**GIVEN RECORDS**
* * * *
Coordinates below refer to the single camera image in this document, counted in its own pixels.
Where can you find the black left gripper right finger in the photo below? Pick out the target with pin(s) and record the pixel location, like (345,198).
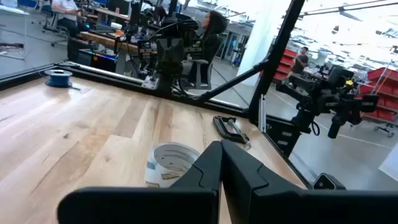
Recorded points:
(280,205)

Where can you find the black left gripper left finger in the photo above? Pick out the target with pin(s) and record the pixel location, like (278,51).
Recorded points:
(140,205)

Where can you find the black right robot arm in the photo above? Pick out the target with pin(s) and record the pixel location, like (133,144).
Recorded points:
(169,56)

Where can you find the black C-clamp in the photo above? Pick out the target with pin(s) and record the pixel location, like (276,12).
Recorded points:
(221,126)

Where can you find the white table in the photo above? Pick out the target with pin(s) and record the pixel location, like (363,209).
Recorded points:
(391,168)

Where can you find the rack of red bins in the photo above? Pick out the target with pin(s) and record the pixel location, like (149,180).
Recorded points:
(382,74)
(284,67)

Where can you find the person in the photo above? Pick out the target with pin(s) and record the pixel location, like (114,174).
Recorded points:
(300,62)
(214,28)
(66,6)

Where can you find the grey office chair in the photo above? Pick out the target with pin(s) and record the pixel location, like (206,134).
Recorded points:
(199,71)

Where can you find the black computer case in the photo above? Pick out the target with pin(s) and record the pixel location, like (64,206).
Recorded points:
(96,60)

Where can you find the wooden desk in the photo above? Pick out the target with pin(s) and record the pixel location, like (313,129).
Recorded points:
(102,40)

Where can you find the black office chair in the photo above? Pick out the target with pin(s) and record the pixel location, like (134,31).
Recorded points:
(49,21)

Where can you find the small black camera box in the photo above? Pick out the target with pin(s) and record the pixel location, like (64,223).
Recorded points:
(326,182)

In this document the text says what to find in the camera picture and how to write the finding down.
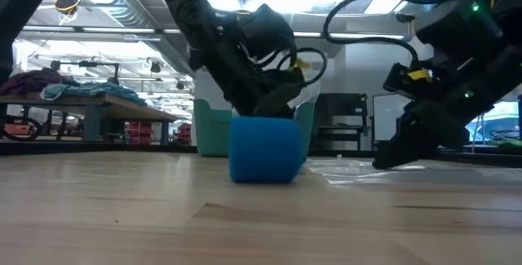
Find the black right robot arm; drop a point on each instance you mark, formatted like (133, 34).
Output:
(461, 24)

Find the black overhead camera rig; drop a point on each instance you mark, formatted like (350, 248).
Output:
(87, 64)

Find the blue elastic bandage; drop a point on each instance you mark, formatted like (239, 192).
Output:
(265, 151)

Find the black ceiling camera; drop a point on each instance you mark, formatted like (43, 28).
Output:
(67, 2)

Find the wooden workbench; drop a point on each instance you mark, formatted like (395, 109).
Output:
(122, 112)

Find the long ceiling light bar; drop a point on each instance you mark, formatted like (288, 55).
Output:
(118, 30)

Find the red storage bins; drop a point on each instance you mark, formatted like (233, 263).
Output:
(138, 130)
(184, 132)

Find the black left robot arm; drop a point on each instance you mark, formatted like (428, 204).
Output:
(191, 20)

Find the purple cloth pile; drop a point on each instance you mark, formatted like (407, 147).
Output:
(32, 81)

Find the teal cloth pile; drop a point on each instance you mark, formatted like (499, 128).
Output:
(94, 90)

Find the green cloth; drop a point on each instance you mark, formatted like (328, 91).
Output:
(510, 142)

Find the white whiteboard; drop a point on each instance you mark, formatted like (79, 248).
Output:
(385, 118)

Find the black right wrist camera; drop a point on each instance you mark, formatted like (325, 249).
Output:
(401, 81)

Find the black shelving cart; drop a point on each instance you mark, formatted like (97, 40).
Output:
(340, 106)

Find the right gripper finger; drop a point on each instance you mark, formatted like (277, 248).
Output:
(416, 151)
(391, 147)

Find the green plastic bin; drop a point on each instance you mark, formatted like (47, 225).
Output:
(210, 130)

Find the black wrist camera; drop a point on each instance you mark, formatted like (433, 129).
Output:
(265, 28)
(401, 81)

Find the black table rig frame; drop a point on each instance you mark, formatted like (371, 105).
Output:
(81, 148)

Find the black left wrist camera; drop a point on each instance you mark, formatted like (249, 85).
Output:
(265, 28)

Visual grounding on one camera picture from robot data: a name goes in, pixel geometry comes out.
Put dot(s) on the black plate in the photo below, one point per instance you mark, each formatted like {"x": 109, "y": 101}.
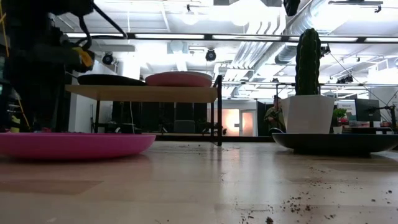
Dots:
{"x": 109, "y": 80}

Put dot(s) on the magenta plate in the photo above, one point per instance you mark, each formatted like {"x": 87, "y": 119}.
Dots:
{"x": 71, "y": 146}

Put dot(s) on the light pink plate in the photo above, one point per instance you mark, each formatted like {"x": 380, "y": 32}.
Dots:
{"x": 178, "y": 81}

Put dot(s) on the dark teal plate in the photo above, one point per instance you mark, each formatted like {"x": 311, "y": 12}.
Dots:
{"x": 339, "y": 144}

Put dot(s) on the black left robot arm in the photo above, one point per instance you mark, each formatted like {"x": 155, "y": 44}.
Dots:
{"x": 34, "y": 81}

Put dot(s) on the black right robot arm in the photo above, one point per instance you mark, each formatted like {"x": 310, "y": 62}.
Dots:
{"x": 291, "y": 7}

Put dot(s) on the wooden shelf with black legs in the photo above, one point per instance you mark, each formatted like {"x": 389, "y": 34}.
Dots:
{"x": 140, "y": 93}

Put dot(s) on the black ceiling spotlight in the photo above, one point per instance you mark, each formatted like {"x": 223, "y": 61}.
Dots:
{"x": 108, "y": 58}
{"x": 210, "y": 55}

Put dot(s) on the grey armchair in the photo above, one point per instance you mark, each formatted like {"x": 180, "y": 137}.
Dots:
{"x": 184, "y": 126}

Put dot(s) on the long ceiling light bar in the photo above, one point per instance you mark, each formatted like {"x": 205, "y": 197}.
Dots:
{"x": 208, "y": 36}

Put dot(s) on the person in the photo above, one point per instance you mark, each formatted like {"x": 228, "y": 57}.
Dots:
{"x": 275, "y": 117}

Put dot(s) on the green cactus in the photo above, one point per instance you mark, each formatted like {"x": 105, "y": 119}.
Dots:
{"x": 308, "y": 62}

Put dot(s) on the white hexagonal plant pot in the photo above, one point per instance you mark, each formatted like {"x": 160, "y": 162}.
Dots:
{"x": 308, "y": 115}

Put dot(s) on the small green potted plant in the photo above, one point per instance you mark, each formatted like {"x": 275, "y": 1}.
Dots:
{"x": 339, "y": 113}

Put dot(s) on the black office monitor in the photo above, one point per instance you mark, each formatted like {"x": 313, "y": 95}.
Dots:
{"x": 367, "y": 109}

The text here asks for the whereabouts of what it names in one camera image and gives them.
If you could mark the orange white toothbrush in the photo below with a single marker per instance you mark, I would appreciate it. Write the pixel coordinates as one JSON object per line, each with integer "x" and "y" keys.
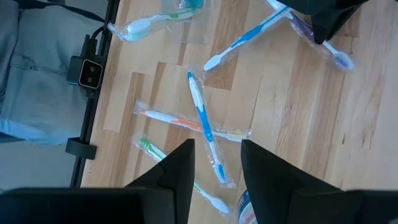
{"x": 174, "y": 119}

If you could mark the white blue wipes canister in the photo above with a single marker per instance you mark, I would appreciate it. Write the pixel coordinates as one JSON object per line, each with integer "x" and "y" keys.
{"x": 245, "y": 208}

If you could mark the teal mouthwash bottle white cap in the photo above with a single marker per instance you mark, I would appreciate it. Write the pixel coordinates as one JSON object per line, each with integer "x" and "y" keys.
{"x": 192, "y": 3}

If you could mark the black frame clamp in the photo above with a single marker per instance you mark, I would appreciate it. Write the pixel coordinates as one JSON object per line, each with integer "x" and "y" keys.
{"x": 81, "y": 148}

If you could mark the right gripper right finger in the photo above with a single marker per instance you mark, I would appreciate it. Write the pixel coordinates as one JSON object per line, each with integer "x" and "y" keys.
{"x": 295, "y": 202}

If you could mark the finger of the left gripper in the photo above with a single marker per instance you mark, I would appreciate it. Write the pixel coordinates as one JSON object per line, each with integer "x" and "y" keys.
{"x": 339, "y": 12}
{"x": 311, "y": 7}

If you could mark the black aluminium table frame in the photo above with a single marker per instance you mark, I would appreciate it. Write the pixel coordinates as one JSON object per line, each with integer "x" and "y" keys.
{"x": 88, "y": 124}

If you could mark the blue white toothbrush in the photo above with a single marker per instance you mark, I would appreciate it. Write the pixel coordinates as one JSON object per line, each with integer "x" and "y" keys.
{"x": 203, "y": 124}
{"x": 248, "y": 34}

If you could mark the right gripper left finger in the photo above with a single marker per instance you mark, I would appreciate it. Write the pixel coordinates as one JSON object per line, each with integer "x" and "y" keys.
{"x": 155, "y": 202}

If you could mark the purple white toothbrush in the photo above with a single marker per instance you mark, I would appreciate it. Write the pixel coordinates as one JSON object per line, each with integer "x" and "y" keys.
{"x": 342, "y": 59}

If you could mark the black table-level camera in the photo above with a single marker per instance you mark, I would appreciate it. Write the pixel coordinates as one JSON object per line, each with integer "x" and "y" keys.
{"x": 90, "y": 73}

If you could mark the person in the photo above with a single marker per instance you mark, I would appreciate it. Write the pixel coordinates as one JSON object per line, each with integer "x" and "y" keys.
{"x": 40, "y": 77}

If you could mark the green white toothbrush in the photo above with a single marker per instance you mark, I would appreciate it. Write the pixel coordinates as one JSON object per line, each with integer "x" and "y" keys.
{"x": 149, "y": 23}
{"x": 152, "y": 149}

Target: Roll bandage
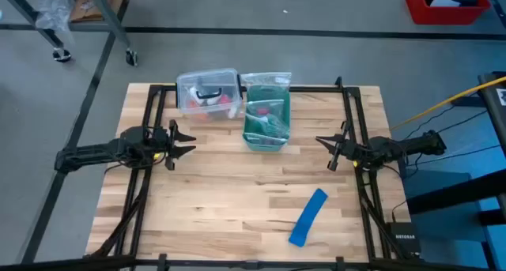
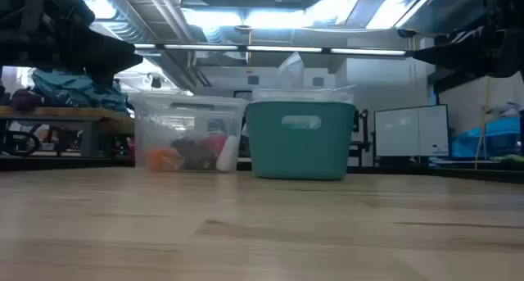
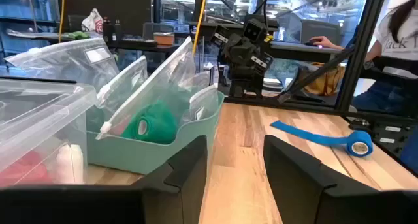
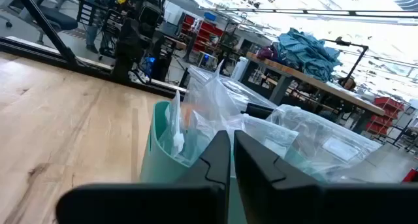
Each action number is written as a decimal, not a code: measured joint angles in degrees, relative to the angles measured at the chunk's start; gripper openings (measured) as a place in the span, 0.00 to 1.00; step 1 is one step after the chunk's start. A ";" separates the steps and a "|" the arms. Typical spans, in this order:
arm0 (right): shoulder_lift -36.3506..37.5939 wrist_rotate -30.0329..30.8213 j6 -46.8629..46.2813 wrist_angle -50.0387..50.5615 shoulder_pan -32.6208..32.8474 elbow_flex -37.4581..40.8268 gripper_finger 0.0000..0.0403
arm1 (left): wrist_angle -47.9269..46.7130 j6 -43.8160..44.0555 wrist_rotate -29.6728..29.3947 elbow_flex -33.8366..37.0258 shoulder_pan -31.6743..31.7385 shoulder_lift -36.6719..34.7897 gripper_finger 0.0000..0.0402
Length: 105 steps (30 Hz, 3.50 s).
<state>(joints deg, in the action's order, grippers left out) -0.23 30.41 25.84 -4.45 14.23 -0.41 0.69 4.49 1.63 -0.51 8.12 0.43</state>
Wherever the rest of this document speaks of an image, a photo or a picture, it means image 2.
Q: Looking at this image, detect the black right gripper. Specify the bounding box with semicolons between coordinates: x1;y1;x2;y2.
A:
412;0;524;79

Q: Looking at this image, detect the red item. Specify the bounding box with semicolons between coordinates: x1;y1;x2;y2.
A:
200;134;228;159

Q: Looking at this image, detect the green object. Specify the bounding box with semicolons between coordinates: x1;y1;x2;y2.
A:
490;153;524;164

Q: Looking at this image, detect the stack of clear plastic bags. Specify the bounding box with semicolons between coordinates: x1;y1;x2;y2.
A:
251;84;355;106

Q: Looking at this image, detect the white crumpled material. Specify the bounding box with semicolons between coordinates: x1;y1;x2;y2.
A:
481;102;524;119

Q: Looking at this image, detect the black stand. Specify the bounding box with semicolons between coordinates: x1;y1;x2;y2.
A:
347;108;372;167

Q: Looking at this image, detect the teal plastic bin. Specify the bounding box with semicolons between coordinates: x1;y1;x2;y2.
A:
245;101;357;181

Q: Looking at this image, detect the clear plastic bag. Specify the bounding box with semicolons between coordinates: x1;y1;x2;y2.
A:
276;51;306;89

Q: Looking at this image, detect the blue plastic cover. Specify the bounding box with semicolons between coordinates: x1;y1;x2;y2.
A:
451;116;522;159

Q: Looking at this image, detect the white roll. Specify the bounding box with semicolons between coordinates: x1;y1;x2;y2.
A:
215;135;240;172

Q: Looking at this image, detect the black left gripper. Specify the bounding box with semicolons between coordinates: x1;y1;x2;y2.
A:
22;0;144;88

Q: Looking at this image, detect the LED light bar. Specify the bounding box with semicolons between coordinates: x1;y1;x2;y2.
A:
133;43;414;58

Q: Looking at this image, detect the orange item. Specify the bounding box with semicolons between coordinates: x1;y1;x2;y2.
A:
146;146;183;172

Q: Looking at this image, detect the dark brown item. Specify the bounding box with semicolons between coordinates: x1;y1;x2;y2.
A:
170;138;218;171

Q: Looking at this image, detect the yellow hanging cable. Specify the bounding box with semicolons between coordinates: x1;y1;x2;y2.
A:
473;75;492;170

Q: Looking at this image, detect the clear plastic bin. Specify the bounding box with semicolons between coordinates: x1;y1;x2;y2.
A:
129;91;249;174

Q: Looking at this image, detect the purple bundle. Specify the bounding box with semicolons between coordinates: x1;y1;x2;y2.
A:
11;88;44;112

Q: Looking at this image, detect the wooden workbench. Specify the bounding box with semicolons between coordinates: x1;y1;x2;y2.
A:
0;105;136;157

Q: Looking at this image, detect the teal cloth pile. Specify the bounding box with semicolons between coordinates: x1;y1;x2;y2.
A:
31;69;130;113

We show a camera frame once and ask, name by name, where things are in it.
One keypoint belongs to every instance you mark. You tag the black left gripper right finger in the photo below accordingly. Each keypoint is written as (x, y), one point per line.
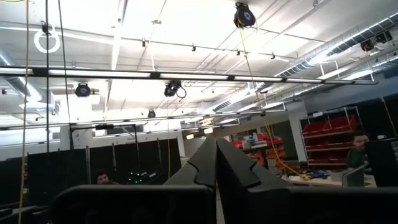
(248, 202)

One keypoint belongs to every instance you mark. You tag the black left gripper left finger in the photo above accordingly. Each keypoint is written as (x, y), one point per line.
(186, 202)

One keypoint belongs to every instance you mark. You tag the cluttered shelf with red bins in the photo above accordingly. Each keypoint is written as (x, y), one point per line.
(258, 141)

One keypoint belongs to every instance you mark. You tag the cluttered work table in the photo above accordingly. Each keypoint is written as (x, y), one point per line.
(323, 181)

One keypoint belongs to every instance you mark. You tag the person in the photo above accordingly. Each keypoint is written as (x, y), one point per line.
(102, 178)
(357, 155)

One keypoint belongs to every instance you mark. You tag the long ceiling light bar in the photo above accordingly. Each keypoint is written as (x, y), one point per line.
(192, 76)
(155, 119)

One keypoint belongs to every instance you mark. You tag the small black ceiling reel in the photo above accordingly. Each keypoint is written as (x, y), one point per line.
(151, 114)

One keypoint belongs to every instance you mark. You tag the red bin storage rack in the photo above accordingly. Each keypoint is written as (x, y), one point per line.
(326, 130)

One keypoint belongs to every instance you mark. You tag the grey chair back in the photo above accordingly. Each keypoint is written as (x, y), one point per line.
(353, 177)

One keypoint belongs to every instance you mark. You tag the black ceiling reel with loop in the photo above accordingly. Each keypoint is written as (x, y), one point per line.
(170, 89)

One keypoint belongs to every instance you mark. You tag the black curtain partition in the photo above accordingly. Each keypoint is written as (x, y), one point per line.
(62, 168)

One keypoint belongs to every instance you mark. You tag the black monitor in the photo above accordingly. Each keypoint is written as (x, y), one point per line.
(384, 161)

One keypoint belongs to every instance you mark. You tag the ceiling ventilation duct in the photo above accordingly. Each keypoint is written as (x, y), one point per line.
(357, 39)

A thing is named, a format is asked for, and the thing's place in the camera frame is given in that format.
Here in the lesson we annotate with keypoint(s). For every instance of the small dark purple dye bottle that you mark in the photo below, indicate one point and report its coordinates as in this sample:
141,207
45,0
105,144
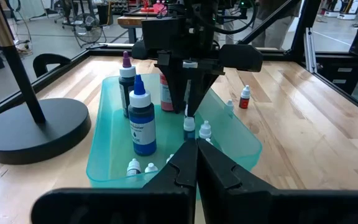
* * * *
**EXERCISE PROMPT**
Go through the data above and copy each line in which "order" appears.

**WRITTEN SOLUTION**
Each action number is written as a decimal, not a code: measured joint angles in degrees, relative to the angles measured at the chunk's start; gripper openings (measured) as a place in the span, 0.00 to 1.00; step 1 is one step after the chunk's start. A ";" separates the steps and a "|" the arms. Typical spans, in this order:
<state>(joints deg, in the action's order, grippers left out) -0.23 30.41 25.84 -4.45 14.23 -0.41 0.69 4.49 1.63 -0.51 8.12 0.43</state>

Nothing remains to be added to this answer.